I.Introduction
In the 1930s, some years after my mother's family became part of the great river of Black migration that flowed north, my Mississippi-born grandmother was confronted with the harsh matter of economic survival for herself and her two daughters. Having separated from my grandfather, who himself was trapped on the fringes of economic marginality, she took one long hard look at her choices and presented herself for employment at a major retail store in Chicago's central business district. This decision would have been unremarkable for a white woman in similar circumstances, but for my grandmother, it was an act of both great daring and self-denial, for in so doing she was presenting herself as a white woman.

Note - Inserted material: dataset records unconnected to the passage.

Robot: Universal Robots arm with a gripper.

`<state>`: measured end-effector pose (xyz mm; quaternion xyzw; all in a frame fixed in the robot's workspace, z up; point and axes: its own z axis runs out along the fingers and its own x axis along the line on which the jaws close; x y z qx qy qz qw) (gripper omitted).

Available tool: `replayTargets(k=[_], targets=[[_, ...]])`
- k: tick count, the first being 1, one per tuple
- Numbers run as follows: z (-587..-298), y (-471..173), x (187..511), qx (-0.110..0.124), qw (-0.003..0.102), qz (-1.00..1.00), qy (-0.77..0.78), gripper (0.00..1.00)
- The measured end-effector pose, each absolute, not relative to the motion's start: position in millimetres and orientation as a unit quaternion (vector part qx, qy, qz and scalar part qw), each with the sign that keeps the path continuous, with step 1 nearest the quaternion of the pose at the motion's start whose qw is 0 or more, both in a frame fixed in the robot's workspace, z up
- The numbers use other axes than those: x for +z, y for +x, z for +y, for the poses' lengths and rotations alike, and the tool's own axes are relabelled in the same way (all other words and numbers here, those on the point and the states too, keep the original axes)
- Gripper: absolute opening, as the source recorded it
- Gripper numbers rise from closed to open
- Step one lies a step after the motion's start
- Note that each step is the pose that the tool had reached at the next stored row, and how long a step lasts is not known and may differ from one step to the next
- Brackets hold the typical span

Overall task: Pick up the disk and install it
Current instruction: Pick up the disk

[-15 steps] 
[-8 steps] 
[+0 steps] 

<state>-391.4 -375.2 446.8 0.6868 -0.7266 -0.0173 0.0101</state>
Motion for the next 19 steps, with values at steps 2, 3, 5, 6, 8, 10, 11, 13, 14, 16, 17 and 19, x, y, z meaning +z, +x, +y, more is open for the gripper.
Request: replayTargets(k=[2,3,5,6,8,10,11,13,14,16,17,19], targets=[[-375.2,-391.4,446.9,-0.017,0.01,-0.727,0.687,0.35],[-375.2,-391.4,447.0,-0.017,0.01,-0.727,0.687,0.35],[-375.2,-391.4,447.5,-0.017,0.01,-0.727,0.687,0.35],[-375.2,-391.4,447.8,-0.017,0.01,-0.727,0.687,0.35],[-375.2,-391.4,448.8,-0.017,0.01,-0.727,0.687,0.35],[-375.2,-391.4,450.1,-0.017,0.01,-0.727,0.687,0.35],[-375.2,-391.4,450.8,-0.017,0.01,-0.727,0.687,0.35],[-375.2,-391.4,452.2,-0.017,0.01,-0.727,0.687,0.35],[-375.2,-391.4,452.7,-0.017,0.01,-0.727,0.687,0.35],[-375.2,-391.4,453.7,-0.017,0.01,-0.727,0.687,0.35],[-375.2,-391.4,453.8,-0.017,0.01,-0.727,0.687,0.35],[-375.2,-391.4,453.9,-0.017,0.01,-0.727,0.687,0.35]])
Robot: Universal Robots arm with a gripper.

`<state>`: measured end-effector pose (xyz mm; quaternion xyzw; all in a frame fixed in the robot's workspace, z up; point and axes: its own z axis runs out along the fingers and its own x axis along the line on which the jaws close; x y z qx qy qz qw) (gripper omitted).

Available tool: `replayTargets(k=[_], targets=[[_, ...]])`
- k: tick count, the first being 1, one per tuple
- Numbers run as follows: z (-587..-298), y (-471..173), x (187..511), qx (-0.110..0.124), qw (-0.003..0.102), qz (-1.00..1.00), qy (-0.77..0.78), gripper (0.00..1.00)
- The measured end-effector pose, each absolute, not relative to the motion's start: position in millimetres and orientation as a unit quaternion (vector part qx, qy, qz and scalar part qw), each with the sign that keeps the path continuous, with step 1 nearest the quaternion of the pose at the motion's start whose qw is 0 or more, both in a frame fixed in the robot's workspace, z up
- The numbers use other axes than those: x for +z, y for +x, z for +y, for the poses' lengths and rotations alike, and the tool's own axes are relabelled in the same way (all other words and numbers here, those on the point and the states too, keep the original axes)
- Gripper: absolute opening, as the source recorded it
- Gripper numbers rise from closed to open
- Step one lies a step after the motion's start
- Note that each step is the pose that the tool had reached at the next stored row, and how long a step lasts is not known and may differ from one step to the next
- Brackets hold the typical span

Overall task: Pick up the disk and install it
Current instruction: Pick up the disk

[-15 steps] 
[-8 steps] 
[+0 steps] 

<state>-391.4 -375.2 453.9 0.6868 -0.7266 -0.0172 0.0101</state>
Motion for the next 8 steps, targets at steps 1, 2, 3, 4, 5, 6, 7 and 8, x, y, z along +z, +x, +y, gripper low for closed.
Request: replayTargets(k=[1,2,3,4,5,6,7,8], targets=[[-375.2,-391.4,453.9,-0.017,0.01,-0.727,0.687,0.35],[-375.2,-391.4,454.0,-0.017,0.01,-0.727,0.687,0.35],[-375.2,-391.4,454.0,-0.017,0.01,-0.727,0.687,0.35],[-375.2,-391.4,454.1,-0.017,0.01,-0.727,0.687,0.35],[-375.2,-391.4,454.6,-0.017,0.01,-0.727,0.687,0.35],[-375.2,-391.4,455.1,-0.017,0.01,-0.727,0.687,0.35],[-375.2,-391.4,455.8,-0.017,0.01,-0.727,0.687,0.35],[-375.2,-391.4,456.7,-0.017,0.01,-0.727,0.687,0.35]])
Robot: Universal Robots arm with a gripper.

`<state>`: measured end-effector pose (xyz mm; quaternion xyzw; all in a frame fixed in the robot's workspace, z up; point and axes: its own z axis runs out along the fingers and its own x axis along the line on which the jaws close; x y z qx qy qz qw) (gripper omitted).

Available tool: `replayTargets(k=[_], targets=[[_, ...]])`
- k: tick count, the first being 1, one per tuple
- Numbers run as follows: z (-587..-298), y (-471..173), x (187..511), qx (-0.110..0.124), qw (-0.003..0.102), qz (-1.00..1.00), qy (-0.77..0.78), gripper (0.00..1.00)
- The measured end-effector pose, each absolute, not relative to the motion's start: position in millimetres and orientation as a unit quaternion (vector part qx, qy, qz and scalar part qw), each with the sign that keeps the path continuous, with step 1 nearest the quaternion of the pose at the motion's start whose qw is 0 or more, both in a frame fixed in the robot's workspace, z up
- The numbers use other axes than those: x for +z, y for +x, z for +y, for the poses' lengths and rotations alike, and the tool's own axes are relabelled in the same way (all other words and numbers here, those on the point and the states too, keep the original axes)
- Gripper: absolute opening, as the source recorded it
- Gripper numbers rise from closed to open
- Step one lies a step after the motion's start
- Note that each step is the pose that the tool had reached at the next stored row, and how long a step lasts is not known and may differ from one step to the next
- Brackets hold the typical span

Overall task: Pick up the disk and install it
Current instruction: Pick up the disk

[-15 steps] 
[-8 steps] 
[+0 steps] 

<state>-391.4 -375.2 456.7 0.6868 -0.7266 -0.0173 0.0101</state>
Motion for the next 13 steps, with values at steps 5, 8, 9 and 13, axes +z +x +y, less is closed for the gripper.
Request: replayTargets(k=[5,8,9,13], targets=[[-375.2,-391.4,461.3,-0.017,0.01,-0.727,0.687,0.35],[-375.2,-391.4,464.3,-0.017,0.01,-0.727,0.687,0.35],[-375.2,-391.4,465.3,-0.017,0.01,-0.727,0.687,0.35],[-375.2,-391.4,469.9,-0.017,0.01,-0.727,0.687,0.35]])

In the parlance of racist America, she was passing." Her fair skin, straight hair, and aquiline features had not spared her from the life of sharecropping into which she had been born in anywhere/nowhere, Mississippi-the outskirts of Yazoo City. But in the burgeoning landscape of urban America, anonymity was possible for a Black person with "white" features. She was transgressing boundaries, crossing borders, spinning on margins, traveling between dualities of Manichean space, rigidly bifurcated into light/dark, good/bad, white/Black. No longer immediately identifiable as "Lula's daughter," she could thus enter the white world, albeit on a false passport, not merely passing, but trespassing. Every day my grandmother rose from her bed in her house in a Black enclave on the south side of Chicago, sent her children off to a Black school, boarded a bus full of Black passengers, and rode to work. No one at her job ever asked if she was Black; the question was unthinkable. By virtue of the employment practices of the "fine establishment" in which she worked, she could not have been. Catering to the upper-middle class, understated tastes required that Blacks not be allowed.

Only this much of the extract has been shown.